• TASK TO COMPLETE: What lines of the data hold the string "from"? Copy them all.

----------

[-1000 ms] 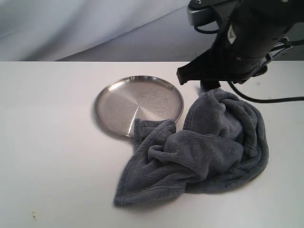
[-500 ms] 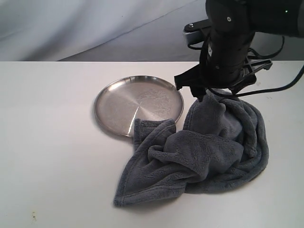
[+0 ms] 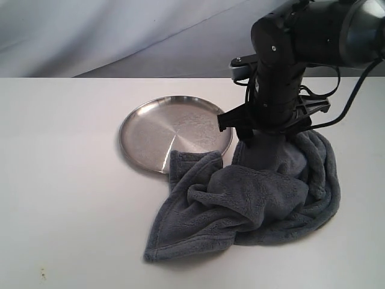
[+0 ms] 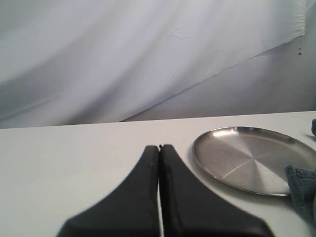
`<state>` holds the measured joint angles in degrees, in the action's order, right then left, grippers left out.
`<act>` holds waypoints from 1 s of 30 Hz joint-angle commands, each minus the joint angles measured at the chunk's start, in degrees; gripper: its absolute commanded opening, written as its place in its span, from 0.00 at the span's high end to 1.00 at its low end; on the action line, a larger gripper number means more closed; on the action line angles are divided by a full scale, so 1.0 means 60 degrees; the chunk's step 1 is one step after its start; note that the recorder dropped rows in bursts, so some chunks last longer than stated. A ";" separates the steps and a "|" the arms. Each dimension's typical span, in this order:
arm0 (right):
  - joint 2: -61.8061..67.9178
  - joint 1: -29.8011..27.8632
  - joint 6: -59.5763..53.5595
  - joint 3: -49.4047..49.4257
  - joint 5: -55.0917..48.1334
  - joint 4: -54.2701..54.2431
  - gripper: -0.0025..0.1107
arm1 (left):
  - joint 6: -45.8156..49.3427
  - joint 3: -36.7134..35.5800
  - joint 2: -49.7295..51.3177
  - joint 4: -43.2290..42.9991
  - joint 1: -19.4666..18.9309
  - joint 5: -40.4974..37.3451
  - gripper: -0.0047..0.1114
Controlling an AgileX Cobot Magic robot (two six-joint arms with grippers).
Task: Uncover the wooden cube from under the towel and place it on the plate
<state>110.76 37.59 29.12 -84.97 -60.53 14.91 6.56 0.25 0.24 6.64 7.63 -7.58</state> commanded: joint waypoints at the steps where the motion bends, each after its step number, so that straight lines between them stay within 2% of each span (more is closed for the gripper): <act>1: 0.0260 -0.0071 -0.0089 -0.0022 0.0034 -0.0081 0.44 | -0.0024 -0.0042 -0.0040 0.0016 0.0046 0.0003 0.96; 3: 0.0273 -0.0071 -0.0089 -0.0022 0.0034 -0.0081 0.47 | -0.0024 -0.0042 -0.0040 0.0016 0.0046 0.0003 0.96; 5: 0.0273 -0.0071 -0.0089 -0.0022 0.0034 -0.0064 0.54 | -0.0024 -0.0042 -0.0040 0.0016 0.0046 0.0003 0.96; 12: 0.0255 -0.0071 -0.0127 -0.0022 -0.0145 0.0141 0.97 | -0.0024 -0.0042 -0.0040 0.0016 0.0046 0.0003 0.96; 30: -0.1646 -0.0071 -0.0584 -0.0022 -0.0762 0.0141 0.98 | -0.0024 -0.0042 -0.0040 0.0016 0.0046 0.0003 0.96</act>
<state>103.83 37.45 26.59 -84.97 -64.07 15.28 6.56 0.25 0.24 6.64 7.63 -7.58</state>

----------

• WRITTEN ANSWER:
`<act>` holds waypoints from 1 s of 30 Hz joint-angle commands, each minus the joint angles measured at the chunk's start, in degrees; gripper: its absolute commanded opening, written as its place in its span, from 0.00 at the span's high end to 1.00 at its low end; on the action line, a larger gripper number means more closed; on the action line angles are divided by a full scale, so 1.0 means 60 degrees; the chunk's step 1 is one step after its start; note that the recorder dropped rows in bursts, so some chunks last longer than stated. A ";" separates the steps and a "|" the arms. Each dimension's typical span, in this order:
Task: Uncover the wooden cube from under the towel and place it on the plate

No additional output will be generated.